Looks like a mix to me but then I'm known not to get them right.


----------



## Poultry Judge (Jul 15, 2020)

How old?, looks pretty young, definitely looks like a cross, but we need to see more pictures, head, tail, legs.


----------



## Firstman (Aug 7, 2020)

Poultry Judge said:


> How old?, looks pretty young, definitely looks like a cross, but we need to see more pictures, head, tail, legs.

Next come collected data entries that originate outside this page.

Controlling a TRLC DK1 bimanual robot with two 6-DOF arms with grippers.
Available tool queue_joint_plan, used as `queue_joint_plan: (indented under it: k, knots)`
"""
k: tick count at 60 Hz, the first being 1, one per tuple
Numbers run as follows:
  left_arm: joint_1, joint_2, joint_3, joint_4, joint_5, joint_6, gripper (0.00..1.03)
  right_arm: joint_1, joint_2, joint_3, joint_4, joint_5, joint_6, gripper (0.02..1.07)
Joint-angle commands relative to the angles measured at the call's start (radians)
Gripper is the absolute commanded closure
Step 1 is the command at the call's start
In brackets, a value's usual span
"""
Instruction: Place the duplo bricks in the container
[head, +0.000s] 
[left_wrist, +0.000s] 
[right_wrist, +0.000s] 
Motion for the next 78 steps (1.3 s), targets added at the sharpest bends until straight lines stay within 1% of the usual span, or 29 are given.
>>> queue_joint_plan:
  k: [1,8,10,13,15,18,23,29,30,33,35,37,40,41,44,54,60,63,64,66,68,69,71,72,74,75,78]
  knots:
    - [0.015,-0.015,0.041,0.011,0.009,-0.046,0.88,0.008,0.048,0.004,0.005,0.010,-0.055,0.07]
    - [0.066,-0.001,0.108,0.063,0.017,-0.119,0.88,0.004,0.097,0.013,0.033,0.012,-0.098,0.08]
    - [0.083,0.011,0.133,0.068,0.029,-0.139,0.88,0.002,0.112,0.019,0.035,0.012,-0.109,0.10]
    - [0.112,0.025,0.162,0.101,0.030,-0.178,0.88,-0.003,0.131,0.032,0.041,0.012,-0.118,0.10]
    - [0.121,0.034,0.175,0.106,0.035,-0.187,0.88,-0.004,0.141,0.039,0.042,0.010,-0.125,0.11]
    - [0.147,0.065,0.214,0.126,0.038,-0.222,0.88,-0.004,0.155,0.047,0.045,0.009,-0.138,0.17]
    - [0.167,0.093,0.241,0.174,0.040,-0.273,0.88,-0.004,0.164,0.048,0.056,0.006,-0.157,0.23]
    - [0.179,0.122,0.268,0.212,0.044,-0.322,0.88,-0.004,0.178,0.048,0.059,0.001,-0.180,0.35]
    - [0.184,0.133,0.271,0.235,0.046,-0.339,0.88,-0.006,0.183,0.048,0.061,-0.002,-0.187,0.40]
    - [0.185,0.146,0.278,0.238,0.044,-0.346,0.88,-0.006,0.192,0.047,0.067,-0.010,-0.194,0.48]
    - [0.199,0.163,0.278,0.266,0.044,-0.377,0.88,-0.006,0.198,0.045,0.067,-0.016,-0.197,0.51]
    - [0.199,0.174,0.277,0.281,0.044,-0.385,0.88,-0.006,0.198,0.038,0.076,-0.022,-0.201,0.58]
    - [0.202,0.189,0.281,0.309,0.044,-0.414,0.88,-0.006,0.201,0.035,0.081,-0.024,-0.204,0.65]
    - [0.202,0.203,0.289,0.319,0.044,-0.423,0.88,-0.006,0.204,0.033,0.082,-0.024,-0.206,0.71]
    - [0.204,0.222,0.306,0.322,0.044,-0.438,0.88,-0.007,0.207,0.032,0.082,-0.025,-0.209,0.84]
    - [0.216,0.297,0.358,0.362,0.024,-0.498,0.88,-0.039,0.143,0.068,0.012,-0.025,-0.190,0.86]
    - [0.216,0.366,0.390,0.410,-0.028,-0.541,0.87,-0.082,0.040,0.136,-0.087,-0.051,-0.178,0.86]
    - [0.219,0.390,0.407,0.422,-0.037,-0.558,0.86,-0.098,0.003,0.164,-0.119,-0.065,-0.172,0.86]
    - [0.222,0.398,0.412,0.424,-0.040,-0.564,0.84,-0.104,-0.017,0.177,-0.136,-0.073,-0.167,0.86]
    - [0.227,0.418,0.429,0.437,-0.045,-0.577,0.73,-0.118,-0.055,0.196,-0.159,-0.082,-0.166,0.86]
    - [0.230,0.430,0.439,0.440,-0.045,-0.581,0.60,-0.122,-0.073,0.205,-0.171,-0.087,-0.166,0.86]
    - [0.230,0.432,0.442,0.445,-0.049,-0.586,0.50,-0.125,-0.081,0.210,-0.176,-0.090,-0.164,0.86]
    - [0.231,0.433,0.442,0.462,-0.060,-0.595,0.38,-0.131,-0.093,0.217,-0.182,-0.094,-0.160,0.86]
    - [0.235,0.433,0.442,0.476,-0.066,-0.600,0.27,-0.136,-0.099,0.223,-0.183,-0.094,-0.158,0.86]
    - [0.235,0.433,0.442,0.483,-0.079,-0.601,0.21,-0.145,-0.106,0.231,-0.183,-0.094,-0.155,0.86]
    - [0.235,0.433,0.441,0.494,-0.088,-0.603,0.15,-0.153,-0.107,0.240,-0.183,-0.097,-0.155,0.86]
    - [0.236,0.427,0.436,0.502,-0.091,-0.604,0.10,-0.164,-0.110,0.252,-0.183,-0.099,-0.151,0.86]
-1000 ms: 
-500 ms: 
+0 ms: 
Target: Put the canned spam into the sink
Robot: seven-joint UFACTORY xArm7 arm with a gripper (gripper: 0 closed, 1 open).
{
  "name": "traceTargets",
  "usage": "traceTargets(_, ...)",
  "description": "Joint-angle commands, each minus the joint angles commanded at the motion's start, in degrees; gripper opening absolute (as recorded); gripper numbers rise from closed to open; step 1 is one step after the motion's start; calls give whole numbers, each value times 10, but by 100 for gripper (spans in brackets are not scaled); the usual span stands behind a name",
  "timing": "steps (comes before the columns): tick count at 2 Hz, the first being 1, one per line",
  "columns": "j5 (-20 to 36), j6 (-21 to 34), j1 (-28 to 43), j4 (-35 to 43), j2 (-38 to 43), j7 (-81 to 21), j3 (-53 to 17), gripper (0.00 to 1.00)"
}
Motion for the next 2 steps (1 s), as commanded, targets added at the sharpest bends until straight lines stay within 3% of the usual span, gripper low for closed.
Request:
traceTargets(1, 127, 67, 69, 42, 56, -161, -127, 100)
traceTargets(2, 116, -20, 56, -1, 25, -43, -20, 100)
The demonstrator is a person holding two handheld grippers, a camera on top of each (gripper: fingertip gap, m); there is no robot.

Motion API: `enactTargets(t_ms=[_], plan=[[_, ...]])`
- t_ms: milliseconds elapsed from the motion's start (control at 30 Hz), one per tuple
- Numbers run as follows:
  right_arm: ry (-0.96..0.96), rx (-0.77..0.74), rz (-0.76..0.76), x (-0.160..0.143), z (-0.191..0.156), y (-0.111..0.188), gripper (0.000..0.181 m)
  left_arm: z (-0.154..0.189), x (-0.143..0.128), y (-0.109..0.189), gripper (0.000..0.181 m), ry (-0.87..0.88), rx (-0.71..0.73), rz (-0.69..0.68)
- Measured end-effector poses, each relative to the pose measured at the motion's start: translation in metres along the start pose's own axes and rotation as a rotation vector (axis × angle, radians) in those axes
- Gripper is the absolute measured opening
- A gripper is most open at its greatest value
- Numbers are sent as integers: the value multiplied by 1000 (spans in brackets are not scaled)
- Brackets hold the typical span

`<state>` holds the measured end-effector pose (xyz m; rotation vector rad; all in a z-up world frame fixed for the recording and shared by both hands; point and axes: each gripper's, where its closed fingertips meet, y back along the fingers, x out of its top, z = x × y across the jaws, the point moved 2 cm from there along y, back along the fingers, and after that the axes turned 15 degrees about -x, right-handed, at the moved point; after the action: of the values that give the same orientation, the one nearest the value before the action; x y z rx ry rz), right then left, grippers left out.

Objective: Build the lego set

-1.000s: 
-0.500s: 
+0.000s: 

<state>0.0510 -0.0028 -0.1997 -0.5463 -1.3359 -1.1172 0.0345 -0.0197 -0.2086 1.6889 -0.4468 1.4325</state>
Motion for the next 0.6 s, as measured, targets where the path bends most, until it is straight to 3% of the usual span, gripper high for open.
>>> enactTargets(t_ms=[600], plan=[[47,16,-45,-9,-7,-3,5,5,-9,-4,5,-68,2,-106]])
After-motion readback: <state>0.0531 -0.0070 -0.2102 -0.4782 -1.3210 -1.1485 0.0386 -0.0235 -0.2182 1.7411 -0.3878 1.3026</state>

It will be around 4-5 months old.. 
I bought them ending June, they looked around month or more then. 
Supposedly I bought 10 hens. 5 of them did not survive ( tried my best though) and out of 5 left I came to know from this forum one is rooster. 
I am glad i joined.


----------



## Firstman (Aug 7, 2020)

I have a question . Ideally When will a hens start going broody if at all it does


----------



## robin416 (Sep 8, 2013)

Some breeds go broody very early after beginning to lay, others take longer. And some never.


----------



## Poultry Judge (Jul 15, 2020)

Depends on the breed, number of birds and hen hierarchy, although that does not imply that dominant hens are broody earlier. When they do become broody, they often tend to go up a few notches in the pecking order, there have been some studies with this.


----------